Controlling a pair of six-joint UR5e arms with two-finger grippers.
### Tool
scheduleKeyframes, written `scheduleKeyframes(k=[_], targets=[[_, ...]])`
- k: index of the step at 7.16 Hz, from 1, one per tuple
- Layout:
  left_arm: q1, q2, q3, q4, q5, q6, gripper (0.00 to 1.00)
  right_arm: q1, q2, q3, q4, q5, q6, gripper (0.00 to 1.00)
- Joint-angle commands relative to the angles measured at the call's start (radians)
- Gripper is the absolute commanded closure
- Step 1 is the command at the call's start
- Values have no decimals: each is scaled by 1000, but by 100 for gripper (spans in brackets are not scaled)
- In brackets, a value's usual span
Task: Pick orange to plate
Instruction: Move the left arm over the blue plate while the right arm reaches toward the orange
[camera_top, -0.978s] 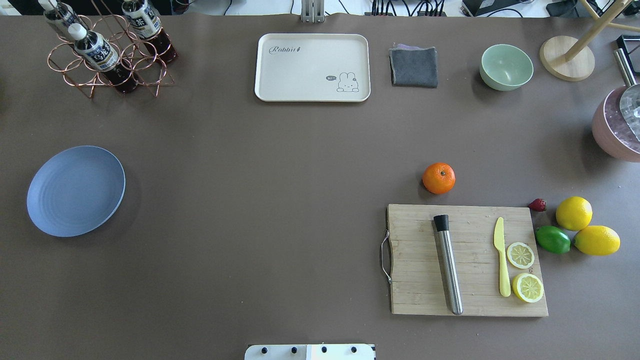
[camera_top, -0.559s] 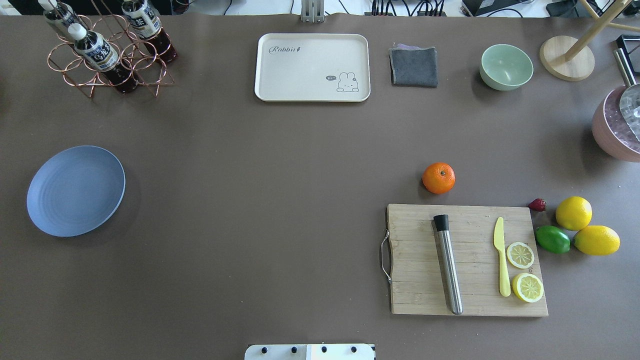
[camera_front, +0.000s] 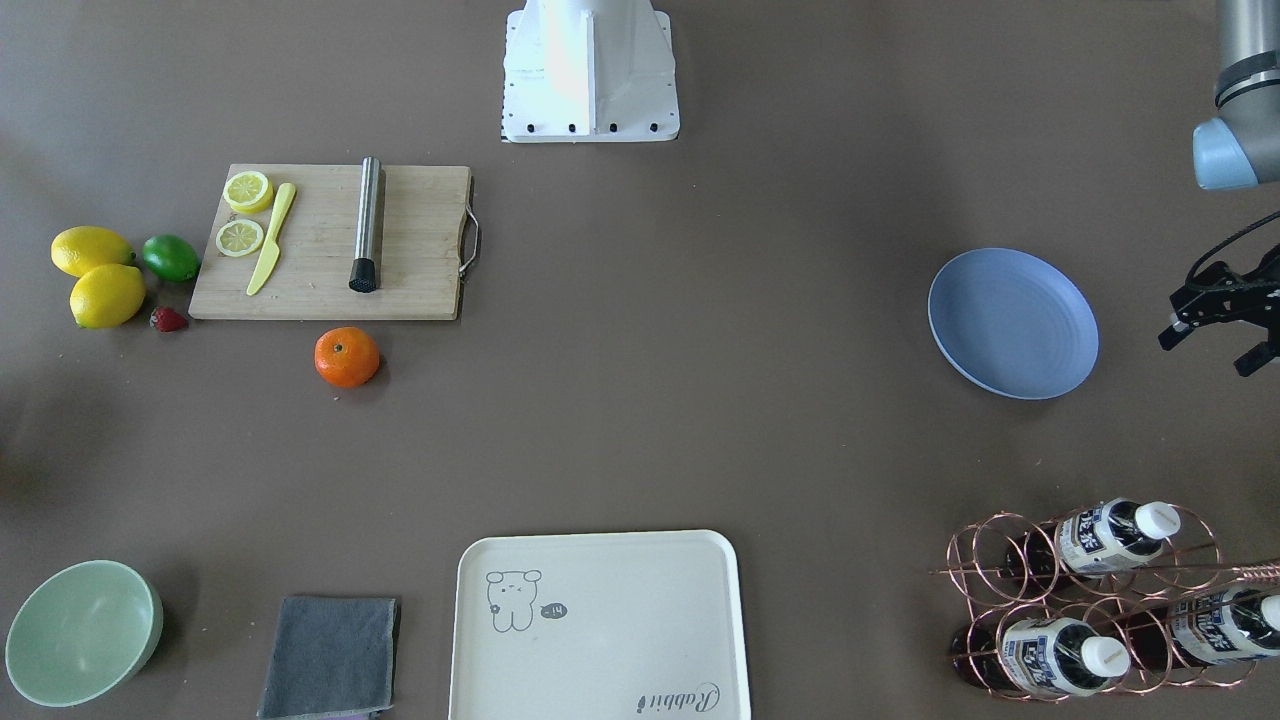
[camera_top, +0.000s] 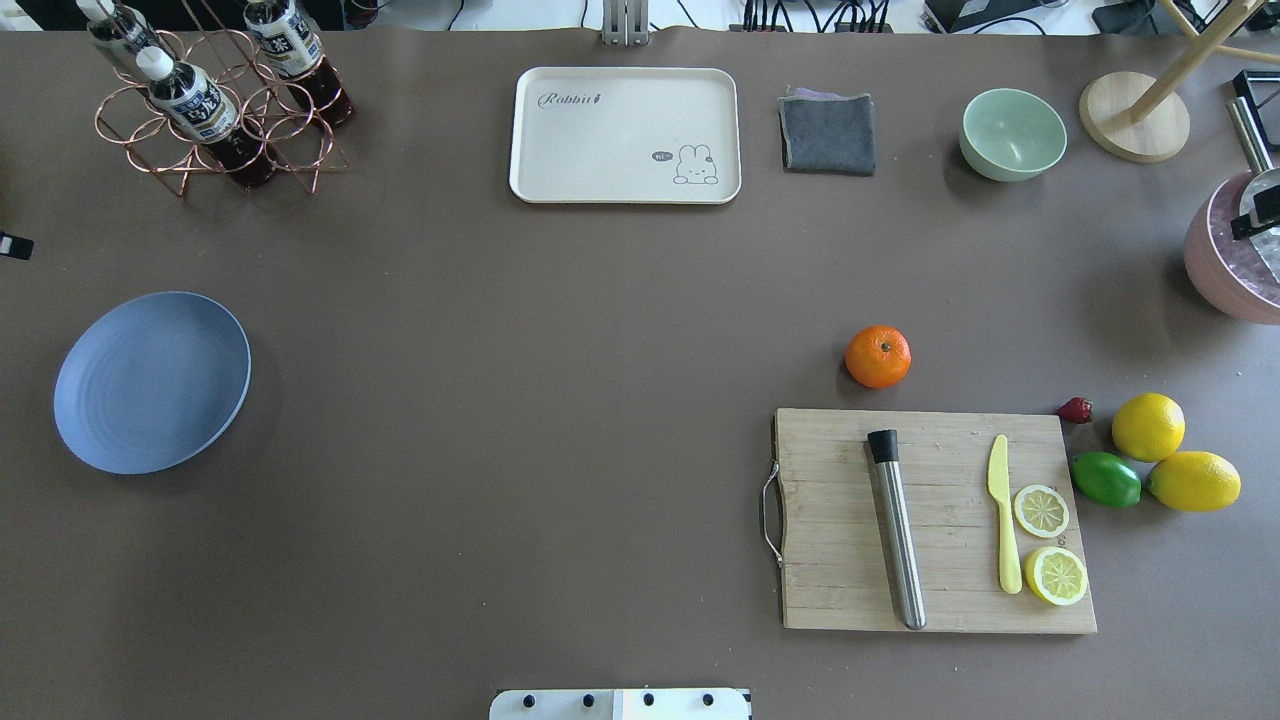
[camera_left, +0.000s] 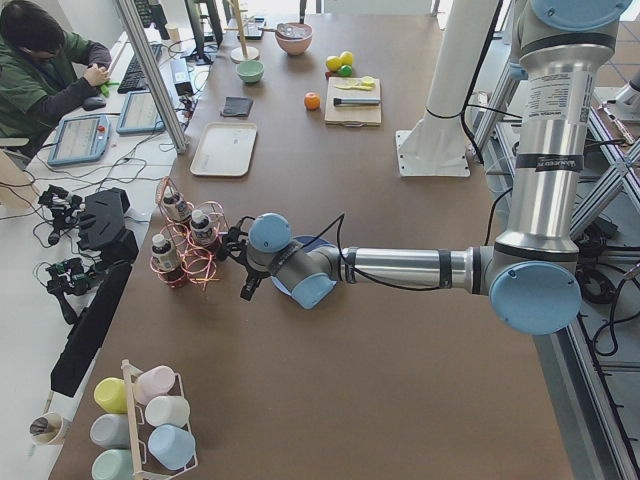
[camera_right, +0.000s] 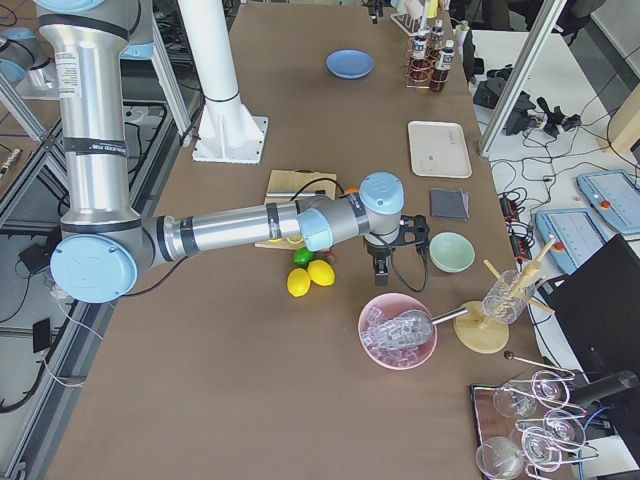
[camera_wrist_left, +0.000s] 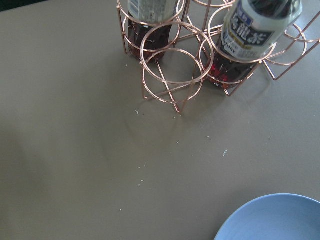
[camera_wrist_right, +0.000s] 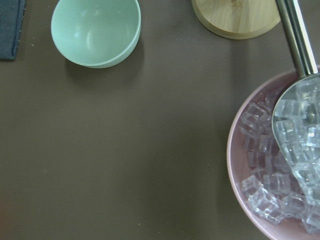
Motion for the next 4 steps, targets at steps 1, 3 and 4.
scheduleKeyframes(k=[1, 3, 4], targets=[[108, 24, 68, -214, 5, -192, 2, -48, 20, 18, 41, -6, 99, 0], [131, 49, 75, -211, 7, -193, 2, -85, 47, 19, 41, -30, 139, 0], [140, 50, 87, -213, 5, -193, 2, -99, 54, 19, 41, -33, 142, 0]])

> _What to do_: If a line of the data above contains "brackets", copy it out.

> _Response below_:
- Values have no decimals: each is scaled by 1000, but by 100 for gripper (spans in brackets are not scaled)
- In brackets, a value's usual span

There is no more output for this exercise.